Blinkhorn, Leah Christine

Demographics

29y, female

Date of death

2009-06-11

Finding date

2013

Cause of death

Multiple Drug Toxicity (Lamotrigine, Doxylamine, Venlafaxine, Valproic Acid, Codeine, Morphine) by suicide

AI-generated summary

A 29-year-old woman with personality disorders and depression called Perth Clinic at 11:11pm reporting she had overdosed on multiple medications (lamotrigine, doxylamine, venlafaxine, valproic acid, codeine, morphine). She was evasive about details and declined to provide her address. The nurse advised her to go to hospital immediately; the patient said she would call a friend. Staff attempted to contact her but received no response and assumed she had complied. She was found dead the following morning. The coroner found the death was suicide by intentional overdose. Clinical lessons include: recognition that evasiveness about overdose details warrants heightened concern; consideration of police welfare checks for concerning calls from psychiatric patients; and improved telephone assessment training for mental health crisis calls, particularly outside business hours.
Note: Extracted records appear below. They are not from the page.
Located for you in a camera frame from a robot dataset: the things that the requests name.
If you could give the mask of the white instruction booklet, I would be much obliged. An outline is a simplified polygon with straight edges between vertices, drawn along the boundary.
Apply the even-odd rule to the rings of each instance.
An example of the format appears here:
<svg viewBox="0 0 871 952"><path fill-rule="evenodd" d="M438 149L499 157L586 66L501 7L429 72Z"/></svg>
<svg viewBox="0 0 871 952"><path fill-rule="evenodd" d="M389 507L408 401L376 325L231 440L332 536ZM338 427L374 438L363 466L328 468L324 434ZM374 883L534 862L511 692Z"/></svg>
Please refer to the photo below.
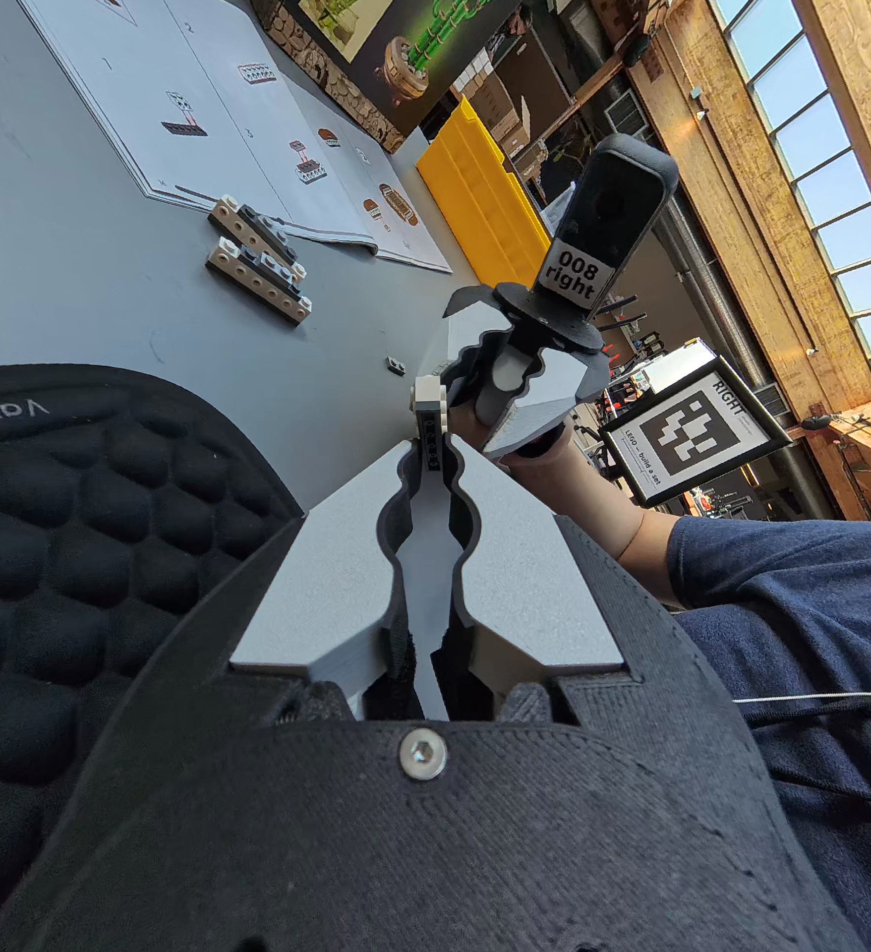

The patient had previously stockpiled medication for a prior overdose attempt, suggesting ongoing suicide risk.

AI-generated summary and tagging — may contain inaccuracies; refer to original finding for legal purposes.

Contributing factors

  • personality disorders with impulsivity and unpredictability
  • depression with strong death wish
  • evasiveness during telephone assessment
  • failure to obtain clear details of substances taken
  • assumption patient had complied with advice to attend hospital
  • failure to consider police welfare check despite concerning features
  • inadequate telephone crisis assessment training
  • prior history of medication stockpiling for overdose

Coroner's recommendations

  1. Staff likely to respond to telephone inquiries at Perth Clinic, particularly at night, are trained to make clinical assessments on the telephone as well as normal risk assessments in their day to day work experience. There are a number of emergency telephone operators who train call receivers in appropriate assessment.
  2. River Ward, as the ward receiving telephone calls from the switchboard after hours always be staffed by nurses trained in telephone assessment.
  3. Perth Clinic investigate the feasibility of a tracer call facility with the Police or more simply provide their service provider information next to telephones capable of receiving outside calls with instructions about timing the commencement and duration of calls where a concern may arise as to the safety of the caller.